TROISIÈME SECTION
DÉCISION
Requête no 17000/12
Vasilică MOCANU
contre la Roumanie
La Cour européenne des droits de l’homme (troisième section), siégeant le 28 janvier 2014 en un comité composé de :
Ján Šikuta, président,
Luis López Guerra,
Nona Tsotsoria, juges,
et de Marialena Tsirli, greffière adjointe de section,
Vu la requête susmentionnée introduite le 12 mars 2012,
Vu les déclarations formelles d’acceptation d’un règlement amiable de l’affaire,
Après en avoir délibéré, rend la décision suivante :
FAITS ET PROCÉDURE
1. Le requérant, M. Vasilică Mocanu, est un ressortissant roumain né en 1972 et résidant à Focşani. Il a été représenté devant la Cour par Me A. Enache, avocat à Bucarest.
2. Le gouvernement roumain (« le Gouvernement ») a été représenté par son agent, Mme C. Brumar, du ministère des Affaires étrangères.

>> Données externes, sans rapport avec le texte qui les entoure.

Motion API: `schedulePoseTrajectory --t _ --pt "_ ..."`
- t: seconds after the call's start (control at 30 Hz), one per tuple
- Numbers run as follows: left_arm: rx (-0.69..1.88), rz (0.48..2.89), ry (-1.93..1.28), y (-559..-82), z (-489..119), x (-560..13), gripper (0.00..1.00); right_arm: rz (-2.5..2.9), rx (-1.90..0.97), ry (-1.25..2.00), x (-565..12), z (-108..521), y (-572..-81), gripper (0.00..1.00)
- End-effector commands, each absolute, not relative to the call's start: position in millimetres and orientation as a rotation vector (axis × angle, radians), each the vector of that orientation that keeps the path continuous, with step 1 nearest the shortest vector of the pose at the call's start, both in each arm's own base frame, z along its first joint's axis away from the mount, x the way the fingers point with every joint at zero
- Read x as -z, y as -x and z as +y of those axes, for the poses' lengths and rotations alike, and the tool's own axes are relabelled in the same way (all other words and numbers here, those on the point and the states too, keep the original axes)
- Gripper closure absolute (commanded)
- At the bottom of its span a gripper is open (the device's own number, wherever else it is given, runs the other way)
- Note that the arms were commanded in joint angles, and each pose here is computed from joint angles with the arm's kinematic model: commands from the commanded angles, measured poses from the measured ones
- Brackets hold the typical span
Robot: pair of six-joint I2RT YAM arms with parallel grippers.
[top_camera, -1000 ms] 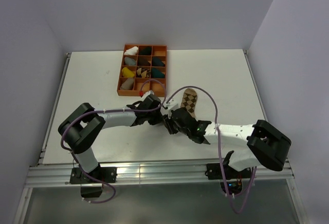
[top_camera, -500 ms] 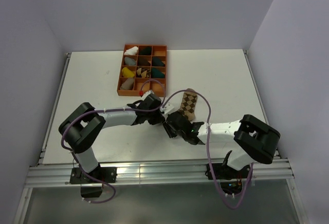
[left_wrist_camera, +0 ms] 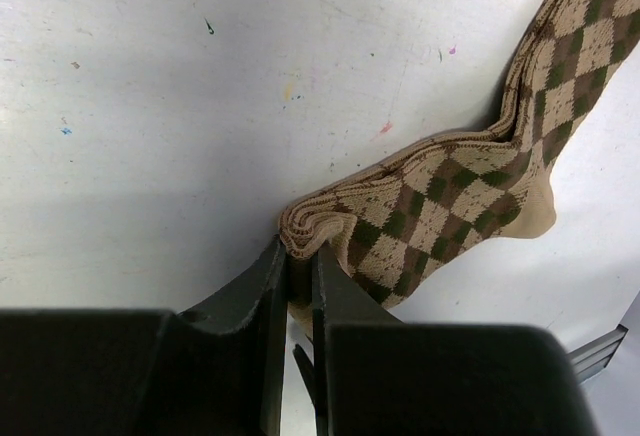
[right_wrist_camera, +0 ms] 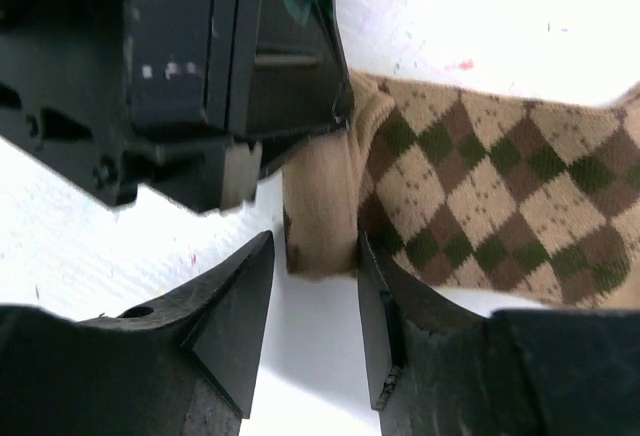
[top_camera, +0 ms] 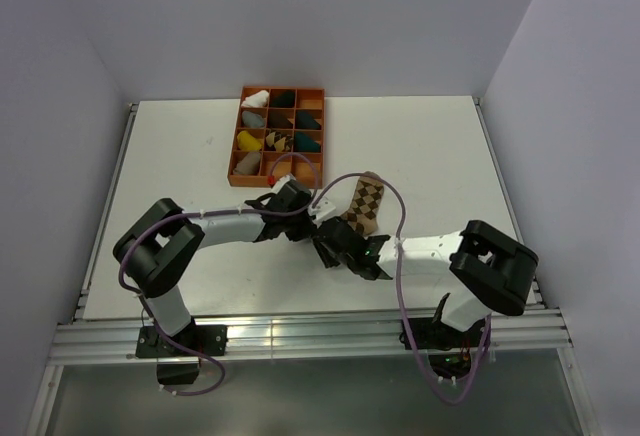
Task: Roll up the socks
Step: Roll the sock at the center of the board.
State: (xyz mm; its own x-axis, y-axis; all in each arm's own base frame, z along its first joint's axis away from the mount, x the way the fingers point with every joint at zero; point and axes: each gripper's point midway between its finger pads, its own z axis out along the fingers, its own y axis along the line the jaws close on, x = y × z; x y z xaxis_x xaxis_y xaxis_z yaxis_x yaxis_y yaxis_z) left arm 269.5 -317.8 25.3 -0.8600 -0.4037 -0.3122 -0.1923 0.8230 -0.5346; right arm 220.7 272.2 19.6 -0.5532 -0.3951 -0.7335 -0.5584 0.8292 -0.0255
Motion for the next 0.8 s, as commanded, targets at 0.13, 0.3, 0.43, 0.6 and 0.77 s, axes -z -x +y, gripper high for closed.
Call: schedulePoseTrajectory --t 0.13,0.3,0.43,0.6,0.77 --pt "0.59 2.582 0.485 -268 -294 -18 1.0 2.134 -0.383 0.712 -59 300 -225 0.49" --pt "0.581 2.556 0.482 -274 -288 -23 1.0 2.113 -0.396 0.685 -70 305 -232 0.48" --pt "0.607 2.559 0.458 -271 -291 -24 1.0 2.088 -0.4 0.651 -82 303 -235 0.47" --pt "0.634 2.556 0.421 -269 -298 -29 1.0 2.084 -0.42 0.655 -82 307 -235 0.47" --pt "0.629 2.562 0.412 -267 -299 -29 1.0 2.099 -0.431 0.67 -72 315 -235 0.48"
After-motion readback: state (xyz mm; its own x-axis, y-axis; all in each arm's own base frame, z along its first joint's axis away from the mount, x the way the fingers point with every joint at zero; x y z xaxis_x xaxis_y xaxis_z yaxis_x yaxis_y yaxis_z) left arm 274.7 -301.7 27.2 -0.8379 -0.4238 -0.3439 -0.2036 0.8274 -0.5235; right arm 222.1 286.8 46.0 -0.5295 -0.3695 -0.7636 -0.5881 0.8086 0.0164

3. Invoquant l’article 3 de la Convention, le requérant se plaignait de ses mauvaises conditions de détention dans les établissements pénitentiaires roumains où il avait purgé une peine de prison.

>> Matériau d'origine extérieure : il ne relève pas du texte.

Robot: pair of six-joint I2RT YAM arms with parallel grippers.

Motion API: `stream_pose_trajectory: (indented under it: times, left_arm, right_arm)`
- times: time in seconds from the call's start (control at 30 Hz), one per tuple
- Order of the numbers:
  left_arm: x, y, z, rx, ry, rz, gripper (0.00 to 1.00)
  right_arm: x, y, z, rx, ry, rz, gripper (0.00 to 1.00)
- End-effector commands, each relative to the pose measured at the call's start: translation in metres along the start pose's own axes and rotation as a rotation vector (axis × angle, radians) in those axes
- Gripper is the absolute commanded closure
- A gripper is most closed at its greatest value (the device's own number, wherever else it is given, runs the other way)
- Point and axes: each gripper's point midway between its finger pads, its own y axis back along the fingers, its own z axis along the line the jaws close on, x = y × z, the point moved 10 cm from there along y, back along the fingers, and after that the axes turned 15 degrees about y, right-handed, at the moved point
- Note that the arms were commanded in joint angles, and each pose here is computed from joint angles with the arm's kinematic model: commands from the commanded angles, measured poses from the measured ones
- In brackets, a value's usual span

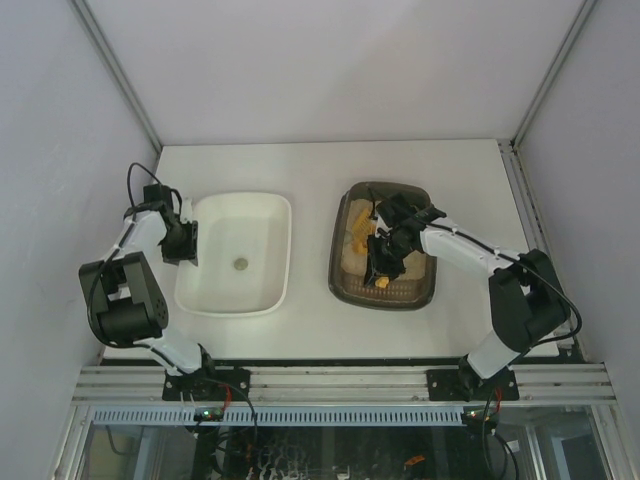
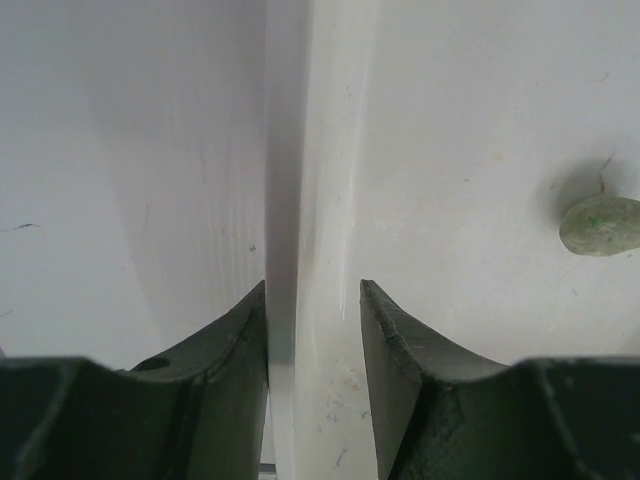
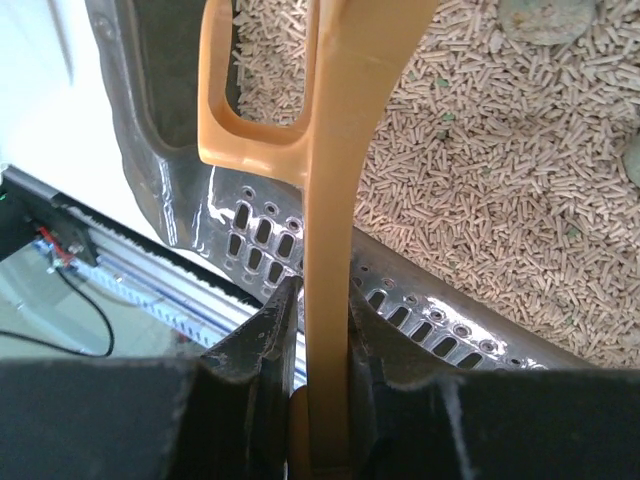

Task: Clean the litter box

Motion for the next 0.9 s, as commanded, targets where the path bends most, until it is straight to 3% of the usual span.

4. Les 16 décembre 2013 et 19 décembre 2013, la Cour a reçu des déclarations de règlement amiable signées par les parties. Par ces déclarations, le Gouvernement s’est engagé à verser au requérant la somme de 3 000 EUR (trois mille euros) et le requérant a renoncé à toute autre prétention à l’encontre de la Roumanie à propos des faits à l’origine de sa requête. Ladite somme, qui couvrira tout préjudice matériel et moral ainsi que les frais et dépens, sera convertie en nouveaux lei roumains au taux applicable à la date du paiement, et exempte de toute taxe éventuellement applicable. Elle sera versée dans les trois mois suivant la date de la notification de la décision de la Cour. À défaut de règlement dans ledit délai, le Gouvernement s’engage à verser, à compter de l’expiration de celui-ci et jusqu’au règlement effectif de la somme en question, un intérêt simple à un taux égal à celui de la facilité de prêt marginal de la Banque centrale européenne, augmenté de trois points de pourcentage. Ce versement vaudra règlement définitif de l’affaire.
EN DROIT
5. La Cour prend acte du règlement amiable auquel sont parvenues les parties. Elle estime que celui-ci s’inspire du respect des droits de l’homme tels que les reconnaissent la Convention et ses protocoles et n’aperçoit par ailleurs aucun motif justifiant de poursuivre l’examen de la requête. En conséquence, il convient de rayer l’affaire du rôle.
Par ces motifs, la Cour, à l’unanimité,
Décide de rayer la requête du rôle en application de l’article 39 de la Convention.